私の執事には謎が多すぎる ー 其の一 妖の獲物になりました
「ああ。まだ自覚してないんですね。まあ、いいでしょう。じっくりといくのも一興ですし」
「え?ちょっと……一体何を言っているの?」
私だけ置いてけぼりを食った感じ。
「ほらボーッとしてると遅刻しますよ。

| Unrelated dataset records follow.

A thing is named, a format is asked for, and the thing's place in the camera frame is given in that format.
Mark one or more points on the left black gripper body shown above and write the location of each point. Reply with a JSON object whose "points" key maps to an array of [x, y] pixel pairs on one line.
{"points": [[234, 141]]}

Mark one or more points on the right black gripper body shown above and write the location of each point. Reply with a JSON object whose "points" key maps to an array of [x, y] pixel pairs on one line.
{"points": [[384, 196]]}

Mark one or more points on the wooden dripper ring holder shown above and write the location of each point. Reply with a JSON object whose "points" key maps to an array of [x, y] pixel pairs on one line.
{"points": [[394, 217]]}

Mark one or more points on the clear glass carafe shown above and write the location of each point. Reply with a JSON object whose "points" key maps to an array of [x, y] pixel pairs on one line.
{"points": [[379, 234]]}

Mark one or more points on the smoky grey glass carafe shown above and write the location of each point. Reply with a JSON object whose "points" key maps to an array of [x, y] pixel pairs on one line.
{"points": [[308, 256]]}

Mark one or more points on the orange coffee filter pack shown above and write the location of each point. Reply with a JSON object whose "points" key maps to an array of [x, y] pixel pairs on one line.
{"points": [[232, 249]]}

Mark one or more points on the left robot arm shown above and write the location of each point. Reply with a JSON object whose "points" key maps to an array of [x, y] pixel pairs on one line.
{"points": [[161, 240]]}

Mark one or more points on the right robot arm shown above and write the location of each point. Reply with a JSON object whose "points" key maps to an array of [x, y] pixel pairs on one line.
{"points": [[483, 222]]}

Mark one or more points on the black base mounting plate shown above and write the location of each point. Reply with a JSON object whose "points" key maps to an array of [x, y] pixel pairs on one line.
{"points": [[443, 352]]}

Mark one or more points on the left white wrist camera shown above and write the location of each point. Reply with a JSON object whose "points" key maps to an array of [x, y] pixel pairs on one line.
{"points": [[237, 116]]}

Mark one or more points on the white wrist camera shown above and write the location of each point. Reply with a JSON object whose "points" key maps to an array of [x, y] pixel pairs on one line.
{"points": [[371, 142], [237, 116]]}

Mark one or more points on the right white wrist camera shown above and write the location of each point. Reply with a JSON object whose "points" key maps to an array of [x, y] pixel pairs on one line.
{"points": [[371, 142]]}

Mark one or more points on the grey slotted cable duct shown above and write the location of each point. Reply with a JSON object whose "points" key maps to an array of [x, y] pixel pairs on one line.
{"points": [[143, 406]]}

まずは着替え」
尊に急かされ、結局うやむやになる。
着替えて茶室に向かうと、またもや隼人と琥珀くんがちょこんと正座していて入るのを躊躇った。
隼人が来てから、毎日こんな感じ。
ふたりがいるといろいろ騒ぎ出して余計に集中できない。
「では、今日は隼人に亭主をやってもらいましょうか」
尊が隼人に目を向けると、隼人は意外そうな顔をしつつもノリノリの態度で引き受ける。
「俺?いいよ」
きっと作法の「さ」の字も知らず雑にやるだろうと思っていたのだが、彼のお手前は茶道の先生くらい見事だった。
動きに無駄がなく、出されたお茶も綺麗に泡立っていて……。
普段チャラチャラしてても彼はやっぱり風磨家の跡取りなんだなあ。
やろうと思えば、ちゃんと出来るのだ。